RECORDS SUPPLIED
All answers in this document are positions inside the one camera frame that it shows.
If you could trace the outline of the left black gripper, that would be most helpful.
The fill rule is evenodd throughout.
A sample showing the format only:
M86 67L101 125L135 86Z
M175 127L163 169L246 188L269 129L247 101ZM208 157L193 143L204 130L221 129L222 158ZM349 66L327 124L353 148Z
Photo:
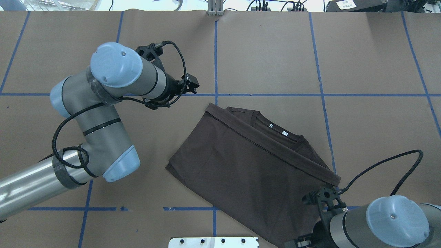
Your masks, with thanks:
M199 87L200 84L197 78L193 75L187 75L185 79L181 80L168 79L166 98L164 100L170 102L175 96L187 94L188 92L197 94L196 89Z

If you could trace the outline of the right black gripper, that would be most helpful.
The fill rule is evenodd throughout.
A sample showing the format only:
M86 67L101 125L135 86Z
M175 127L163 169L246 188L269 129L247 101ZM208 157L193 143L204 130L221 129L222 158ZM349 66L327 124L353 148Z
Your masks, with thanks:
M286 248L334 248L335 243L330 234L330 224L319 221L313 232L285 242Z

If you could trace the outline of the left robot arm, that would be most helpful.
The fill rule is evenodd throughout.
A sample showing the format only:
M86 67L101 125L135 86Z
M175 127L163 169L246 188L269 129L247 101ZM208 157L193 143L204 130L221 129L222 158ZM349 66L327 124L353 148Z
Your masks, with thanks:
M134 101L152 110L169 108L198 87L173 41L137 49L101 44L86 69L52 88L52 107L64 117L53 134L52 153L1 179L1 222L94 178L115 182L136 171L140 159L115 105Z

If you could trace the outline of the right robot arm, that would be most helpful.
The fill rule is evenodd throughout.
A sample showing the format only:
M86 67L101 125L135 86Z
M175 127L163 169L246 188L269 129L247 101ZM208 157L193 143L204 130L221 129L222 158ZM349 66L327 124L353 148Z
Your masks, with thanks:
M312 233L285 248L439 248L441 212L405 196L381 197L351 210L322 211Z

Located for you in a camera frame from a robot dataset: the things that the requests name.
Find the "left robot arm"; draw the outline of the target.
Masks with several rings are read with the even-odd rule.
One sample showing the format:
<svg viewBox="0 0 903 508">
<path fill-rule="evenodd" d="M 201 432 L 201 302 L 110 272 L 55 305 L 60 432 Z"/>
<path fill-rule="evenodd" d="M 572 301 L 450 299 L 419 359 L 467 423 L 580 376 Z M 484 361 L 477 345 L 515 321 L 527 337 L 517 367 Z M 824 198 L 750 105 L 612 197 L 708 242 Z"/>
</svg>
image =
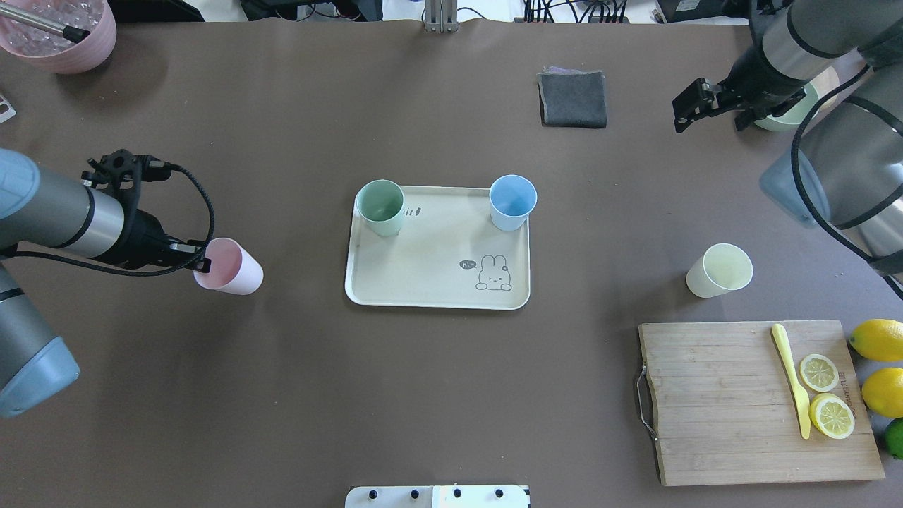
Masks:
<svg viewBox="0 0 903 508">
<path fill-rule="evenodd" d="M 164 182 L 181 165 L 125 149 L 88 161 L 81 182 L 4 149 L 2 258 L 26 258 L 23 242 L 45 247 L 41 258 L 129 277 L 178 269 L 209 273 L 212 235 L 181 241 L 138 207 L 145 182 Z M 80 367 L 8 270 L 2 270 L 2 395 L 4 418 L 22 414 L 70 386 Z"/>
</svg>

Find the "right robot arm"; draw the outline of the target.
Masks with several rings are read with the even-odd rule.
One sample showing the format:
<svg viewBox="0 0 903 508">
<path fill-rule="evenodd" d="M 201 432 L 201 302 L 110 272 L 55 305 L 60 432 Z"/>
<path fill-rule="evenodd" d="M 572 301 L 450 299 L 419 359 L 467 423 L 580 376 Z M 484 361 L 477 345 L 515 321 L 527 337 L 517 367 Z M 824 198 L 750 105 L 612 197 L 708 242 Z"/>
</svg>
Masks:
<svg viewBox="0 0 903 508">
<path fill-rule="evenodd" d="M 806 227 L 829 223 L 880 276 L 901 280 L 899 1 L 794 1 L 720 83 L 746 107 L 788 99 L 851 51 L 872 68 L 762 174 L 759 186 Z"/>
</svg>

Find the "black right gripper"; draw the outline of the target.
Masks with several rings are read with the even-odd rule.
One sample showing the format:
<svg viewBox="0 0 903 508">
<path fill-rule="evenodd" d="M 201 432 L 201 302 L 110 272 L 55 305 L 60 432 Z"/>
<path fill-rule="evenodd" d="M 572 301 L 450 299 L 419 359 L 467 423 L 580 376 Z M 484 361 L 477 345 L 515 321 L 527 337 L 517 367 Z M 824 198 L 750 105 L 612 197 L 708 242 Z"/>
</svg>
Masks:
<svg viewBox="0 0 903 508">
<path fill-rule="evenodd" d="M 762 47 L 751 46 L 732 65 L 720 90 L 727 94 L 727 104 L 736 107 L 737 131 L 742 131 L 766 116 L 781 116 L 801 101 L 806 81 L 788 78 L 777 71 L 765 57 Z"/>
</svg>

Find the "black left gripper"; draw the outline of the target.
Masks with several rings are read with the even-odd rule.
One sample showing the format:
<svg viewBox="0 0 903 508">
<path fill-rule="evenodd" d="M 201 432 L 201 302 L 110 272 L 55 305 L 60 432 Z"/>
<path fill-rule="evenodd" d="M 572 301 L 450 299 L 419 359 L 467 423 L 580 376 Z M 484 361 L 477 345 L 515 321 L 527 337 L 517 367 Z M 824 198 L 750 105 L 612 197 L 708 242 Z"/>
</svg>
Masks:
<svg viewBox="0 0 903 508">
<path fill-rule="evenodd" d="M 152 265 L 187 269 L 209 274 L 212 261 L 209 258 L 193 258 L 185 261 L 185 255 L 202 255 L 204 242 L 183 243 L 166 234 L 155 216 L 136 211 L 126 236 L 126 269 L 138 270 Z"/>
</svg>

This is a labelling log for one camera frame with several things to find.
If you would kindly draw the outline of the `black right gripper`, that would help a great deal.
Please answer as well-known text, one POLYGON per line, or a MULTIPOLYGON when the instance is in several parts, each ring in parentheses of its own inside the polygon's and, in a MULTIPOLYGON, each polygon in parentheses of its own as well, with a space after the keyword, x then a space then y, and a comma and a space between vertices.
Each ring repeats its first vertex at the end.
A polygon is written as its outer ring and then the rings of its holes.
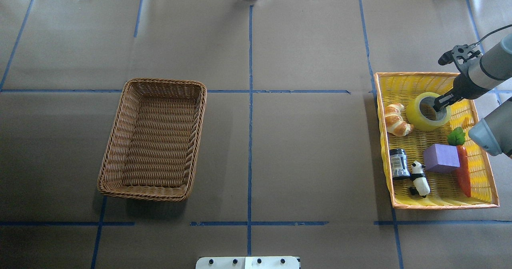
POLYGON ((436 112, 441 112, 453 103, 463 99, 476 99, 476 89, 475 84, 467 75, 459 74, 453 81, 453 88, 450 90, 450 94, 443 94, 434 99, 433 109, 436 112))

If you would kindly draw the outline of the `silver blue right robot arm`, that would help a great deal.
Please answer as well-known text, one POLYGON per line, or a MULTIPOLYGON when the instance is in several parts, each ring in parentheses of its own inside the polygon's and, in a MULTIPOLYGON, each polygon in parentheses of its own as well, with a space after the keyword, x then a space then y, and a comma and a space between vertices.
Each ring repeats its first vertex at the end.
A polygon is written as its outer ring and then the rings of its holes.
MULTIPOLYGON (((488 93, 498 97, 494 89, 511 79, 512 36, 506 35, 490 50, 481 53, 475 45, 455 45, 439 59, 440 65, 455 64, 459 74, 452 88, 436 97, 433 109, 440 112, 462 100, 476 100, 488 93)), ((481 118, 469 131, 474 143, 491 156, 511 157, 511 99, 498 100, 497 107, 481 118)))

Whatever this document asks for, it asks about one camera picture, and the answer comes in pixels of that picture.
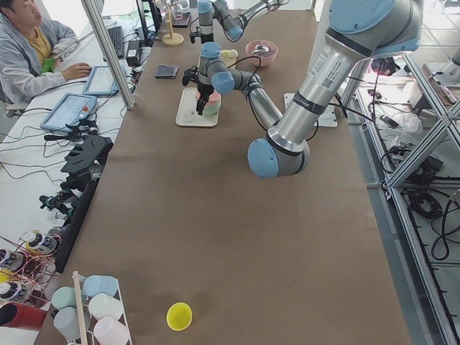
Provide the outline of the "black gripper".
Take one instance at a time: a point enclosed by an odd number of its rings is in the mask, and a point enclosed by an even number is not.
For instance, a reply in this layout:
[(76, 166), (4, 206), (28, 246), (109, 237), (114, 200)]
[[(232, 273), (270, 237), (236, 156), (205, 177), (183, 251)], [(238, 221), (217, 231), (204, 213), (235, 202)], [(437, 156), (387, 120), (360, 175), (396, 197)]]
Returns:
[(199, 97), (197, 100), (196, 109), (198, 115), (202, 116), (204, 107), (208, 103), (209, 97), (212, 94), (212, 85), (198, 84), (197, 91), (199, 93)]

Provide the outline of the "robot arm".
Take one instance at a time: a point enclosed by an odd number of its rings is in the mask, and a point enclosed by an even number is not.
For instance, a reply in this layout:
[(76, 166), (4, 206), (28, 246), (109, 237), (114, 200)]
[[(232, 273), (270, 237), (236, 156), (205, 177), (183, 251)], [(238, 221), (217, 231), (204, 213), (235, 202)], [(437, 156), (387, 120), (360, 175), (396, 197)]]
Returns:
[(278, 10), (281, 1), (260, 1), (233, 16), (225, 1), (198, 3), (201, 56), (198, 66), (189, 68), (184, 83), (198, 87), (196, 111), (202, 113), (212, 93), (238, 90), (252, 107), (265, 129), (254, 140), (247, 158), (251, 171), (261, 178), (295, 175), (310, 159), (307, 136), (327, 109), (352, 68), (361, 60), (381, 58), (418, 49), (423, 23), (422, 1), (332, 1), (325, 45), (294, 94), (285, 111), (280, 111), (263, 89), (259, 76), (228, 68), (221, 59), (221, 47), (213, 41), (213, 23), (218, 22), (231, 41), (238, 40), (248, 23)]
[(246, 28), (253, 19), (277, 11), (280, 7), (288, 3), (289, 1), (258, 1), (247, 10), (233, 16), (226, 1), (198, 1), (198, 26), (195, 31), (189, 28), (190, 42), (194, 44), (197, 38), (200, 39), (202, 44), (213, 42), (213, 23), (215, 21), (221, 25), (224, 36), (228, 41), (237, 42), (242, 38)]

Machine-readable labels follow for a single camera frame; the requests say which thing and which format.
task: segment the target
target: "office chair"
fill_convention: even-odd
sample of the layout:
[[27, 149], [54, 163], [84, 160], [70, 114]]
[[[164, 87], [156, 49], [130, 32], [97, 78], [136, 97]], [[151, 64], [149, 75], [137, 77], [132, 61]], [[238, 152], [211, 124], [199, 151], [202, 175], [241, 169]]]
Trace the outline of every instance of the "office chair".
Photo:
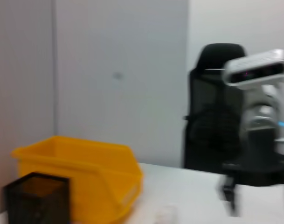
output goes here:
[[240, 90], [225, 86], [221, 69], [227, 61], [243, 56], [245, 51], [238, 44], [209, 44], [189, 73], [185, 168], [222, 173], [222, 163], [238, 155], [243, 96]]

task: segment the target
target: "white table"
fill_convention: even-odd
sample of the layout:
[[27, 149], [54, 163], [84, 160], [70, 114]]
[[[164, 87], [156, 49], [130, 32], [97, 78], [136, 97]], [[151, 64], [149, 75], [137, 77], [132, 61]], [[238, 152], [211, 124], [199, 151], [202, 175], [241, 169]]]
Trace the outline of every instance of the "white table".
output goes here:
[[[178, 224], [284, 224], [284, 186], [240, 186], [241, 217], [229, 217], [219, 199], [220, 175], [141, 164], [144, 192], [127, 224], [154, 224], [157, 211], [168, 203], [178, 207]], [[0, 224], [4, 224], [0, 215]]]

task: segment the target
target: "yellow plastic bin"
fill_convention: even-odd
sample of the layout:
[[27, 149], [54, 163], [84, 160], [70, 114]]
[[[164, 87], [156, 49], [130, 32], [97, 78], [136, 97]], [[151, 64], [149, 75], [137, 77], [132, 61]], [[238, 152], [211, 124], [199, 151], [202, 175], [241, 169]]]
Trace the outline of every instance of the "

...

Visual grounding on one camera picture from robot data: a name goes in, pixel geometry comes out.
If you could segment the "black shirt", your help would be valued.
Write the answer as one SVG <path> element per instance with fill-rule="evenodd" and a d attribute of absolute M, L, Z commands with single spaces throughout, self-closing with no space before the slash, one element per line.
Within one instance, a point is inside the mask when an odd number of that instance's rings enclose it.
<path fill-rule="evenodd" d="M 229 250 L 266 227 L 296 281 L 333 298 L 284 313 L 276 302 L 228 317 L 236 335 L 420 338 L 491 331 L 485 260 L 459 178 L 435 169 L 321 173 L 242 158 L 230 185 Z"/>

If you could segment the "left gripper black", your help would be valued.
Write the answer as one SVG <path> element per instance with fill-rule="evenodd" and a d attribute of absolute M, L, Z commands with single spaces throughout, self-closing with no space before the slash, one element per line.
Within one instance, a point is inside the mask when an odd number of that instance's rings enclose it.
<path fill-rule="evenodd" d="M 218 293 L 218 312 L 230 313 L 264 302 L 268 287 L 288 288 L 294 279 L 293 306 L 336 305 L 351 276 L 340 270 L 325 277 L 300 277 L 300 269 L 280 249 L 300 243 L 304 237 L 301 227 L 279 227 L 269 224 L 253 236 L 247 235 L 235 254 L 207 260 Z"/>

EXERCISE DESCRIPTION
Go through the entries and copy every line that has "right".

EXERCISE RESPONSE
If you could trace the outline of the right black gripper, that would be most helpful.
If you could trace the outline of the right robot arm, that would be most helpful.
Find the "right robot arm"; draw the outline of the target.
Find the "black right gripper"; draw the outline of the target.
If you would kindly draw the outline of the `black right gripper`, that would help a great deal.
If you would kindly draw the outline of the `silver blue right robot arm`, that would help a great deal.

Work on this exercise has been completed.